How to Throw a Black-Tie Mardi Gras Celebration
One fashion insider kicks off the year’s Fat Tuesday festivities with an elegant black-tie dinner party inspired by the season
Southern boy that he is, Samuel Masters doesn’t need an excuse to throw a party. (See the Wes Anderson-themed bash he hosted last November.) But one week ago, when the head of special projects for fashion designer Lela Rose looked at the calendar and realized that Mardi Gras was quickly approaching, he saw an opportunity to gather friends for a memorable pre-Fat Tuesday celebration in his New York City apartment.
That all the planning and execution was going down as the kick off to New York Fashion Week was commencing didn’t seem to bother him. “I am crazy,” says the Alabama-born Masters, who was deep in the process of making preparations for the Lela Rose Fall/Winter 2015 presentation when his Mardi Gras party began to solidify. “I always do things like this and then wind up staying up all night trying to pull it off. But I love it—it’s so fun.”

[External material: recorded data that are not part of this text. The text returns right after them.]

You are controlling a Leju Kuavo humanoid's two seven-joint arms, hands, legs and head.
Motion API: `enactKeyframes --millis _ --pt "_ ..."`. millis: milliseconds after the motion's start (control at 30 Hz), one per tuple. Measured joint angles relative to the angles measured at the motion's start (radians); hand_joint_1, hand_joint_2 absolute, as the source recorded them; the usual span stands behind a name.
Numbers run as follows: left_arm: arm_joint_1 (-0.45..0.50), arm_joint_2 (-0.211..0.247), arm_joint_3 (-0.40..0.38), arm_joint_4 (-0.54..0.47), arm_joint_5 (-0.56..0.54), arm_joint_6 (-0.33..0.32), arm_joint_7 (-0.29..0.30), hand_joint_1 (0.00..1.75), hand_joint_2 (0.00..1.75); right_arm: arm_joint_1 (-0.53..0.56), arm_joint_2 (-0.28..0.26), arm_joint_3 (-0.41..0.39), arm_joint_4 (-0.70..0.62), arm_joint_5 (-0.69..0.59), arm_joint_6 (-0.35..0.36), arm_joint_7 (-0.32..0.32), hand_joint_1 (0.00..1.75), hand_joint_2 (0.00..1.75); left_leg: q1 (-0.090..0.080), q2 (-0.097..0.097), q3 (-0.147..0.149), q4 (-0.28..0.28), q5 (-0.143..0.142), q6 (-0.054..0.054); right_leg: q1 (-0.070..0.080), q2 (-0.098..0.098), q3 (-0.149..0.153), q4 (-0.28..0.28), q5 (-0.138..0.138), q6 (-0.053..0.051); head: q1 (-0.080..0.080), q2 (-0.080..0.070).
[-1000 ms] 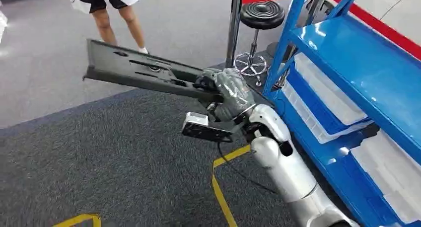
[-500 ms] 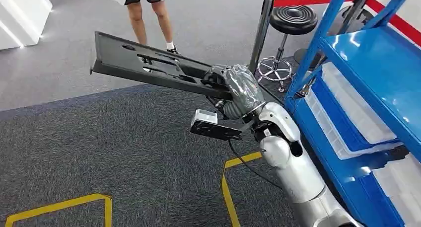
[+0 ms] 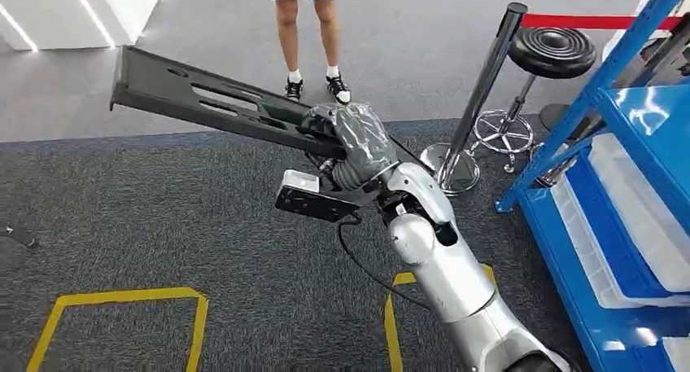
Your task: Take the parts from the cabinet and place them on the table.
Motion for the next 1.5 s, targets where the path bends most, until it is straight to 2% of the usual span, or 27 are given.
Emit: enactKeyframes --millis 67,100,133,167,233,300,333,400,433,467,600,667,767,833,900,933,967,1033,1100,1167,1200,1267,1300,1367,1433,1467,1500 --pt "0.012 -0.009 -0.001 0.0 -0.002 -0.015 -0.02 0.0 1.75 0.007 -0.013 0.0 -0.021 -0.011 0.005 0.011 1.75 1.75 0.007 -0.02 -0.004 -0.007 0.007 -0.015 0.007 -0.017 0.0 -0.002 0.005 -0.013 0.001 0.0" --pt "0.015 -0.018 -0.001 -0.012 -0.003 -0.034 -0.029 0.0 1.75 0.011 -0.026 -0.001 -0.047 -0.022 0.013 0.018 1.75 1.75 0.007 -0.012 -0.01 -0.003 0.005 -0.015 -0.001 -0.031 0.004 -0.011 0.011 -0.023 0.0 0.0" --pt "0.017 -0.047 -0.001 -0.04 -0.003 -0.061 -0.035 0.0 1.75 0.015 -0.046 -0.006 -0.077 -0.032 0.03 0.02 1.75 1.75 -0.001 0.055 -0.018 0.02 -0.011 -0.016 0.001 -0.042 0.008 -0.017 0.013 -0.028 -0.001 0.0" --pt "0.017 -0.063 -0.001 -0.073 -0.004 -0.077 -0.037 0.0 1.75 0.019 -0.063 -0.014 -0.102 -0.037 0.039 0.02 1.75 1.75 -0.001 0.091 -0.042 0.075 -0.046 -0.019 0.004 -0.054 0.01 -0.02 0.015 -0.033 -0.004 0.0" --pt "0.019 -0.095 -0.001 -0.114 -0.005 -0.098 -0.042 0.0 1.75 0.027 -0.091 -0.024 -0.133 -0.039 0.046 0.022 1.75 1.75 0.003 0.111 -0.114 0.232 -0.117 -0.022 0.009 -0.08 0.01 -0.02 0.013 -0.036 -0.004 0.0" --pt "0.022 -0.124 -0.001 -0.144 -0.005 -0.106 -0.05 0.0 1.75 0.044 -0.12 -0.034 -0.157 -0.039 0.05 0.025 1.75 1.75 0.004 0.113 -0.144 0.296 -0.126 -0.021 0.012 -0.106 0.011 -0.02 0.011 -0.036 -0.004 0.0" --pt "0.022 -0.133 -0.001 -0.157 -0.005 -0.11 -0.05 0.0 1.75 0.053 -0.133 -0.039 -0.167 -0.039 0.049 0.022 1.75 1.75 0.004 0.114 -0.125 0.263 -0.102 -0.02 0.013 -0.118 0.013 -0.02 0.009 -0.036 -0.004 0.0" --pt "0.024 -0.151 -0.001 -0.179 -0.005 -0.11 -0.05 0.0 1.75 0.061 -0.15 -0.055 -0.184 -0.039 0.049 0.02 1.75 1.75 0.003 0.134 -0.028 0.089 -0.022 -0.011 0.015 -0.141 0.018 -0.02 0.005 -0.032 -0.004 0.0" --pt "0.024 -0.153 -0.002 -0.189 -0.005 -0.109 -0.05 0.0 1.75 0.061 -0.154 -0.06 -0.191 -0.039 0.049 0.02 1.75 1.75 -0.004 0.177 0.01 0.01 -0.017 -0.004 0.016 -0.148 0.02 -0.02 0.003 -0.029 -0.003 0.0" --pt "0.024 -0.156 -0.002 -0.197 -0.005 -0.109 -0.05 0.0 1.75 0.061 -0.159 -0.065 -0.198 -0.039 0.049 0.018 1.75 1.75 -0.021 0.185 0.02 -0.001 -0.024 0.002 0.023 -0.157 0.018 -0.02 0.0 -0.023 -0.004 0.0" --pt "0.024 -0.167 -0.001 -0.229 -0.005 -0.114 -0.04 0.0 1.75 0.06 -0.164 -0.068 -0.203 -0.04 0.053 0.014 1.75 1.75 -0.024 0.142 0.023 -0.021 -0.014 0.026 0.022 -0.192 0.033 -0.031 -0.002 0.002 -0.003 0.0" --pt "0.024 -0.177 -0.001 -0.245 -0.005 -0.123 -0.035 0.0 1.75 0.056 -0.166 -0.069 -0.203 -0.044 0.056 0.01 1.75 1.75 -0.016 0.124 0.038 -0.038 -0.004 0.038 0.012 -0.108 0.012 0.026 -0.045 0.002 -0.002 0.0" --pt "0.019 -0.189 -0.001 -0.267 -0.005 -0.132 -0.029 0.0 1.75 0.056 -0.176 -0.069 -0.201 -0.05 0.059 0.01 1.75 1.75 -0.017 0.091 0.036 -0.037 -0.005 0.046 0.011 -0.07 -0.097 0.24 -0.134 0.003 -0.002 0.0" --pt "0.021 -0.194 0.0 -0.274 -0.005 -0.136 -0.028 0.0 1.75 0.059 -0.18 -0.069 -0.2 -0.051 0.06 0.01 1.75 1.75 -0.017 0.062 0.035 -0.031 -0.006 0.045 0.011 -0.068 -0.111 0.246 -0.103 0.005 -0.001 0.0" --pt "0.022 -0.199 0.0 -0.278 -0.005 -0.137 -0.027 0.0 1.75 0.057 -0.18 -0.069 -0.2 -0.052 0.06 0.01 1.75 1.75 -0.015 0.034 0.035 -0.02 -0.011 0.041 0.007 -0.06 -0.049 0.107 -0.01 0.003 -0.002 0.0" --pt "0.022 -0.201 0.0 -0.28 -0.005 -0.137 -0.027 0.0 1.75 0.056 -0.181 -0.069 -0.2 -0.052 0.06 0.01 1.75 1.75 -0.014 0.021 0.032 -0.012 -0.015 0.035 0.003 -0.031 -0.013 0.026 0.027 0.002 -0.002 0.0" --pt "0.02 -0.201 0.0 -0.281 -0.005 -0.137 -0.027 0.0 1.75 0.055 -0.182 -0.069 -0.2 -0.052 0.06 0.01 1.75 1.75 -0.02 0.012 0.024 -0.003 -0.019 0.029 0.003 0.008 -0.005 0.004 0.009 0.003 -0.002 0.0" --pt "0.019 -0.203 0.0 -0.288 -0.005 -0.139 -0.027 0.0 1.75 0.055 -0.183 -0.069 -0.2 -0.053 0.06 0.01 1.75 1.75 -0.011 -0.007 0.01 0.001 -0.013 0.017 0.006 -0.005 -0.003 -0.007 0.009 -0.001 -0.002 0.0" --pt "0.027 -0.204 0.0 -0.291 -0.005 -0.142 -0.028 0.0 1.75 0.053 -0.183 -0.069 -0.2 -0.053 0.061 0.01 1.75 1.75 -0.009 -0.03 0.005 -0.007 -0.007 0.002 0.006 -0.025 0.001 -0.015 0.015 -0.015 -0.002 0.0" --pt "0.027 -0.207 0.0 -0.297 -0.005 -0.149 -0.033 0.0 1.75 0.052 -0.182 -0.069 -0.201 -0.053 0.061 0.01 1.75 1.75 -0.015 0.075 -0.012 0.038 -0.036 -0.003 0.006 -0.048 0.012 -0.03 0.021 -0.028 -0.006 0.0" --pt "0.025 -0.207 0.0 -0.299 -0.005 -0.151 -0.034 0.0 1.75 0.051 -0.183 -0.07 -0.201 -0.053 0.061 0.01 1.75 1.75 -0.012 0.099 -0.045 0.103 -0.071 -0.008 0.009 -0.063 0.013 -0.032 0.021 -0.033 -0.007 0.0" --pt "0.024 -0.209 0.0 -0.301 -0.005 -0.156 -0.04 0.0 1.75 0.052 -0.184 -0.071 -0.2 -0.053 0.061 0.01 1.75 1.75 -0.007 0.11 -0.118 0.244 -0.127 -0.013 0.014 -0.091 0.013 -0.031 0.017 -0.037 -0.007 0.0" --pt "0.024 -0.21 0.0 -0.301 -0.005 -0.158 -0.044 0.0 1.75 0.054 -0.185 -0.071 -0.2 -0.053 0.062 0.01 1.75 1.75 -0.005 0.112 -0.142 0.285 -0.133 -0.014 0.017 -0.106 0.014 -0.031 0.015 -0.037 -0.007 0.0" --pt "0.026 -0.211 0.0 -0.303 -0.005 -0.161 -0.046 0.0 1.75 0.054 -0.185 -0.071 -0.2 -0.053 0.062 0.01 1.75 1.75 -0.005 0.114 -0.11 0.219 -0.079 -0.011 0.019 -0.132 0.019 -0.031 0.009 -0.037 -0.007 0.0" --pt "0.028 -0.211 0.0 -0.309 -0.005 -0.162 -0.047 0.0 1.75 0.053 -0.185 -0.071 -0.2 -0.053 0.062 0.01 1.75 1.75 -0.011 0.144 -0.011 0.041 0.003 0.001 0.02 -0.153 0.032 -0.031 0.0 -0.033 -0.007 0.0" --pt "0.027 -0.211 0.0 -0.31 -0.005 -0.162 -0.047 0.0 1.75 0.053 -0.185 -0.073 -0.2 -0.053 0.062 0.01 1.75 1.75 -0.024 0.189 0.013 -0.003 -0.014 0.007 0.021 -0.162 0.036 -0.034 -0.004 -0.029 -0.006 0.0" --pt "0.026 -0.211 0.0 -0.313 -0.005 -0.162 -0.047 0.0 1.75 0.051 -0.187 -0.076 -0.2 -0.053 0.062 0.01 1.75 1.75 -0.032 0.185 0.018 -0.016 -0.014 0.015 0.025 -0.17 0.035 -0.033 -0.007 -0.023 -0.007 0.0"
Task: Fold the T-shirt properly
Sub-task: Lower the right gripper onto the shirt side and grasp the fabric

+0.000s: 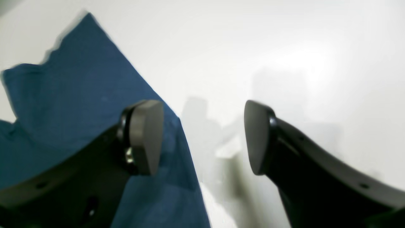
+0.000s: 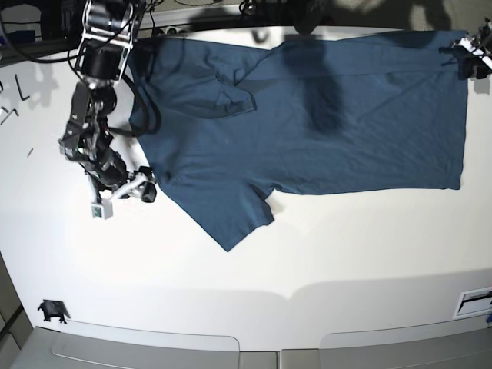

So Masters spent a week of late evenings organizing an intimate, black-tie supper theme and creating a blueprint for the event. “In Mobile and New Orleans, people really go over and above to celebrate the holiday,” he says. “The food, the décor, the music—it’s like more is more is more!” He settled on a traditional green, purple, and gold color palette on the dinner table and incorporated metallic accents throughout, including vintage sterling pieces that once belonged to his grandmother, pewter-rimmed dinnerware, mercury-glass votives, and gold flatware. Fashioned from a length of fringed fabric used in Lela Rose’s Fall/Winter 2015 collection, the tablecloth became the backdrop for lively gold and silver beads Masters had collected on a previous trip to New Orleans as well as whimsical paper crowns designed by artist (and dinner party co-host) Sally King Benedict. “It’s kind of rare to dress up to go to someone’s house for dinner and actually sit at a decorated table,” says Masters. “It was a real treat for everyone but it was also quite cozy and comfortable.”
In keeping with the spirit of the season, the menu conjured classic New Orleans cuisine. During the cocktail hour, guests were greeted with oysters two ways—on the half shell and baked—and a blackberry-and-elderflower Napoleon House Pimm’s Cup. (As a cheeky embellishment, Masters embroidered oyster shells onto linen cocktail napkins, and then topped them with costume pearls.) A salad of little gem lettuces served with a homemade champagne vinaigrette dressing followed before the entrée, a satisfying gumbo made with prawns, crab meat, and Andouille sausage by the host himself.
Of course, no Fat Tuesday party—no matter how fancy—is complete without a king cake for dessert, which Masters had shipped overnight from an authentic bakery in New Orleans. The perfect accompaniment? “Lots and lots of champagne.” At the end of the evening, guests streamed out into the February night armed with one necessary parting gift: Moon Pies, the same snack the NOLA krewes traditionally toss into the crowds. After all, even black-tie fêtes need a down-to-earth moment.